An ice skater spins at `3pi" rad s"^(-1)` with hers arms extended. If her moment of inertia with arms folded is `75%` of that with arms extended, her angular velocity when she fold her arms is

To solve the problem, we will use the principle of conservation of angular momentum.

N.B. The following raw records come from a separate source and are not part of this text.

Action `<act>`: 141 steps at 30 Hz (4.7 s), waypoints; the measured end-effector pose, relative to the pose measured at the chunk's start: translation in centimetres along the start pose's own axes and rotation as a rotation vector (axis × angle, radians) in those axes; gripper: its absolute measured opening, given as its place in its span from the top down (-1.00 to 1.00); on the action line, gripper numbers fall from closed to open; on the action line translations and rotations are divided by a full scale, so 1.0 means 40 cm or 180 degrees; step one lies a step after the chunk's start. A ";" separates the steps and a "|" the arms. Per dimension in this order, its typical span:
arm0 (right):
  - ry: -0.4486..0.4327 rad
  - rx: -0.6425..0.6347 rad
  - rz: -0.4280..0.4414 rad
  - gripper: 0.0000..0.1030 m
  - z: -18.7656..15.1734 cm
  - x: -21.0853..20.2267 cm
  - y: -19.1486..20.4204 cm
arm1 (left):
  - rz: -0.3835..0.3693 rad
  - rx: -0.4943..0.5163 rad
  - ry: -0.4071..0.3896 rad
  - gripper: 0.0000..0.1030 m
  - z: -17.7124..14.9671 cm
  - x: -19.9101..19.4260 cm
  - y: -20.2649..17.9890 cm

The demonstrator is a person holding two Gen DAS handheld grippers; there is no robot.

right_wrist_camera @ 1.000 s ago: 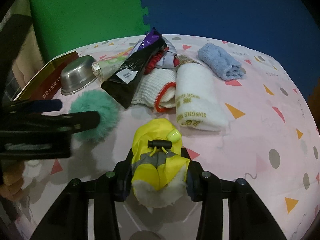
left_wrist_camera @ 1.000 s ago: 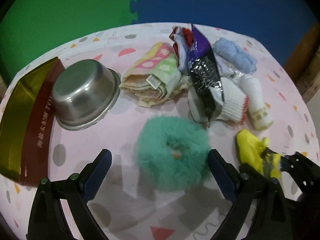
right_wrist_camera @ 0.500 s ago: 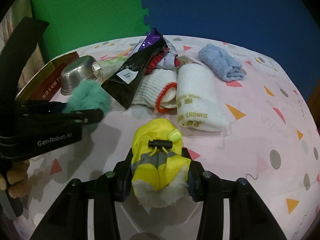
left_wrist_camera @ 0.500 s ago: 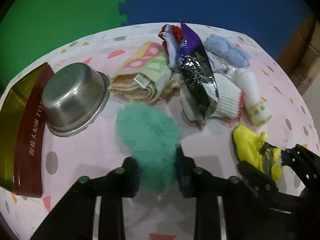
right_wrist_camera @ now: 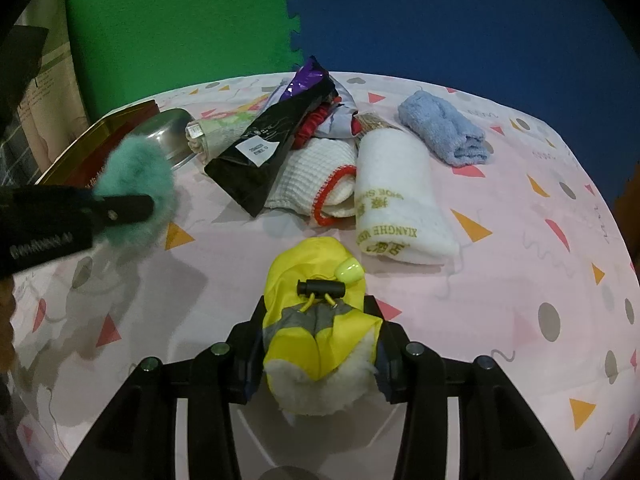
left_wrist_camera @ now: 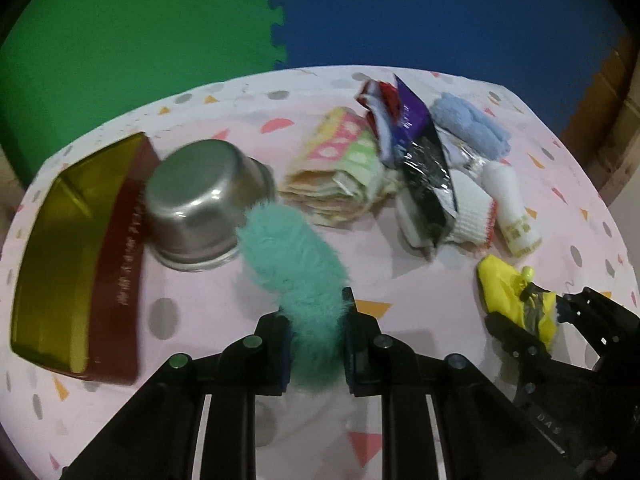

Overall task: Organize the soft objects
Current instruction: 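Carry the teal scrunchie into the tin tray and open the left tool, then carry the yellow slipper into the tin tray and open the right tool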

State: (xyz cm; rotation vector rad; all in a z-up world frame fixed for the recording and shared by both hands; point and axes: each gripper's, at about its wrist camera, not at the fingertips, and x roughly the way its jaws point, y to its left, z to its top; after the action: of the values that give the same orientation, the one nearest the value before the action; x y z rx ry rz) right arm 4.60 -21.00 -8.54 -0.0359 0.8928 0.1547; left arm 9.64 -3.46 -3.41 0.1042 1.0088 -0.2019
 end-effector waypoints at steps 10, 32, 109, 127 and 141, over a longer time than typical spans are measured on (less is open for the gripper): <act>0.0017 -0.0029 -0.0039 0.12 0.004 0.004 0.003 | 0.0182 -0.0165 -0.0192 0.66 0.031 -0.056 0.100; 0.0040 -0.0056 -0.0129 0.12 0.002 0.007 0.012 | 0.0786 -0.0981 -0.0166 0.64 0.036 -0.045 0.429; -0.0305 -0.0824 0.0596 0.21 0.165 -0.055 0.369 | 0.1183 -0.1336 -0.0197 -0.55 -0.104 -0.131 0.554; -0.0341 -0.1346 0.1010 0.20 0.313 0.026 0.730 | 0.1377 -0.1877 -0.0277 -0.59 -0.151 -0.182 0.692; -0.0162 -0.1311 0.0791 0.11 0.374 0.150 0.789 | 0.1307 -0.1885 -0.0295 -0.59 -0.150 -0.179 0.692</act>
State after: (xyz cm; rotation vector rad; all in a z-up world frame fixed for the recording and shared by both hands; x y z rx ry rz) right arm 15.14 12.32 -2.78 -0.3035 0.8005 0.5679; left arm 6.95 25.50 -0.69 -0.2359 0.8984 0.4642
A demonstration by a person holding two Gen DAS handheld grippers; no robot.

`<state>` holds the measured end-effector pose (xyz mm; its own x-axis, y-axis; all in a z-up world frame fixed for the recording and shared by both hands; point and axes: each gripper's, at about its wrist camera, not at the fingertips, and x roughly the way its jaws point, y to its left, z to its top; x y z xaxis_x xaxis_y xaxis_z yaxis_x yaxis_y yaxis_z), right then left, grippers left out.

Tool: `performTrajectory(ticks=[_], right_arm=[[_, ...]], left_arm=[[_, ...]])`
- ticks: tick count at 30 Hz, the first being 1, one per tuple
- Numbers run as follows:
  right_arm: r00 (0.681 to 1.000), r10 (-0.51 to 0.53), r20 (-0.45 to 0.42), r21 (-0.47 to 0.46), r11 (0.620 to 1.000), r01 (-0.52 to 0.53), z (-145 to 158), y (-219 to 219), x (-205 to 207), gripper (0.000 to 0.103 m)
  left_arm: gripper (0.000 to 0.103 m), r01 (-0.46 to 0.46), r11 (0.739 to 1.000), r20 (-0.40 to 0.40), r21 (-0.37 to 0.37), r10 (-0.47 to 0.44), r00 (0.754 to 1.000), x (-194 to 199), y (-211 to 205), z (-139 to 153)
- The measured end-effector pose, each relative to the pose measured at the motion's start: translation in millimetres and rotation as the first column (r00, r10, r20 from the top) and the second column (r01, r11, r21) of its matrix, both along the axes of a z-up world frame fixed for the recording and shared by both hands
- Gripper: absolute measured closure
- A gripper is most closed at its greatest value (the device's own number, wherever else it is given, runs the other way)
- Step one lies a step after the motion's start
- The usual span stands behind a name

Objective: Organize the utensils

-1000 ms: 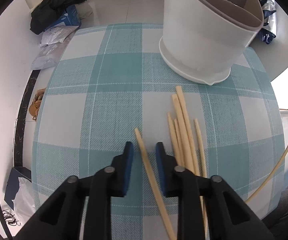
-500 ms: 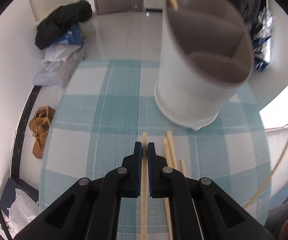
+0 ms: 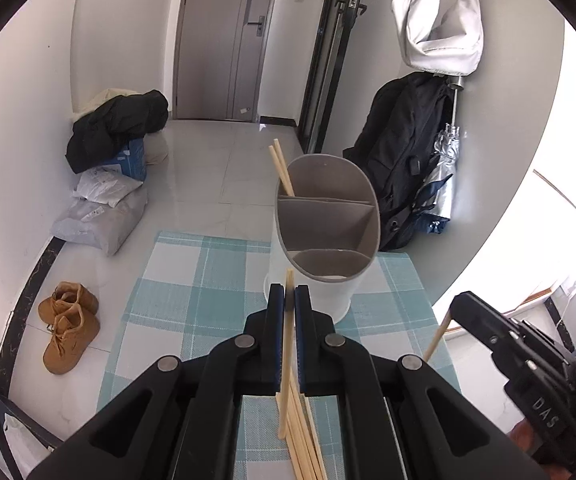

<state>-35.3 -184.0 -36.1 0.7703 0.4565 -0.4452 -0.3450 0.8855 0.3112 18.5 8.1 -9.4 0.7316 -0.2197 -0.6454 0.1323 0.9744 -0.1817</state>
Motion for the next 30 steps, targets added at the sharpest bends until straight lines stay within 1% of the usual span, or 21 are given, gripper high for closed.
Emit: performTrajectory(ticks=[2, 9, 12, 16, 20, 24, 30], right_arm=[[1.000, -0.009, 0.013, -0.021, 1.000, 0.009, 1.0, 5.8, -5.4, 0.098], [0.999, -0.026, 0.048, -0.051, 0.998, 0.028, 9.9, 14.2, -13.1, 0.098], [0.997, -0.038, 0.061, -0.036, 0.999, 0.041, 10.9, 12.4, -15.8, 0.098], [0.997, -0.058, 0.049, -0.020, 0.998, 0.059, 8.6, 7.5, -9.4, 0.098], [0.996, -0.069, 0.050, -0.004, 0.998, 0.069, 12.5, 2.7, -5.4, 0.098], [0.997, -0.065, 0.050, -0.001, 0.998, 0.065, 15.9, 1.5, -3.2, 0.098], [0.998, -0.062, 0.034, 0.002, 0.998, 0.062, 18.6, -1.6, 5.1, 0.098]], left_arm=[[0.102, 0.004, 1.000, 0.004, -0.001, -0.004, 1.000, -1.3, 0.9, -0.3], [0.102, 0.035, 0.999, -0.007, 0.012, -0.035, 0.999, -12.2, -2.1, 7.1], [0.102, 0.050, 0.999, -0.021, 0.020, -0.049, 0.999, -13.1, -3.9, 9.4], [0.102, 0.072, 0.997, -0.031, 0.034, -0.071, 0.997, -13.8, -8.1, 13.3], [0.102, 0.102, 0.994, -0.030, 0.045, -0.101, 0.994, -14.9, -14.5, 19.7], [0.102, 0.130, 0.991, -0.052, 0.034, -0.128, 0.990, -9.9, -19.0, 26.5], [0.102, 0.153, 0.988, -0.047, 0.032, -0.152, 0.987, -3.4, -26.1, 40.9]])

The angular momentum of the ice skater must remain constant when she folds her arms, as there is no external torque acting on her. ### Step-by-Step Solution: 1. **Identify Initial Conditions:** - Let the moment of inertia with arms extended be \( I_1 \). - The initial angular velocity is given as \( \omega_1 = 3\pi \, \text{rad/s} \). 2. **Determine the Moment of Inertia with Arms Folded:** - The moment of inertia when the arms are folded is given as \( I_2 = 0.75 I_1 \). 3. **Apply Conservation of Angular Momentum:** - According to the conservation of angular momentum: \[ I_1 \omega_1 = I_2 \omega_2 \] - Substituting the values we have: \[ I_1 (3\pi) = (0.75 I_1) \omega_2 \] 4. **Simplify the Equation:** - We can cancel \( I_1 \) from both sides (assuming \( I_1 \neq 0 \)): \[ 3\pi = 0.75 \omega_2 \] 5. **Solve for \( \omega_2 \):** - Rearranging the equation to solve for \( \omega_2 \): \[ \omega_2 = \frac{3\pi}{0.75} \] - This simplifies to: \[ \omega_2 = \frac{3\pi}{\frac{3}{4}} = 3\pi \times \frac{4}{3} = 4\pi \, \text{rad/s} \] ### Final Answer: The angular velocity when she folds her arms is \( \omega_2 = 4\pi \, \text{rad/s} \). ---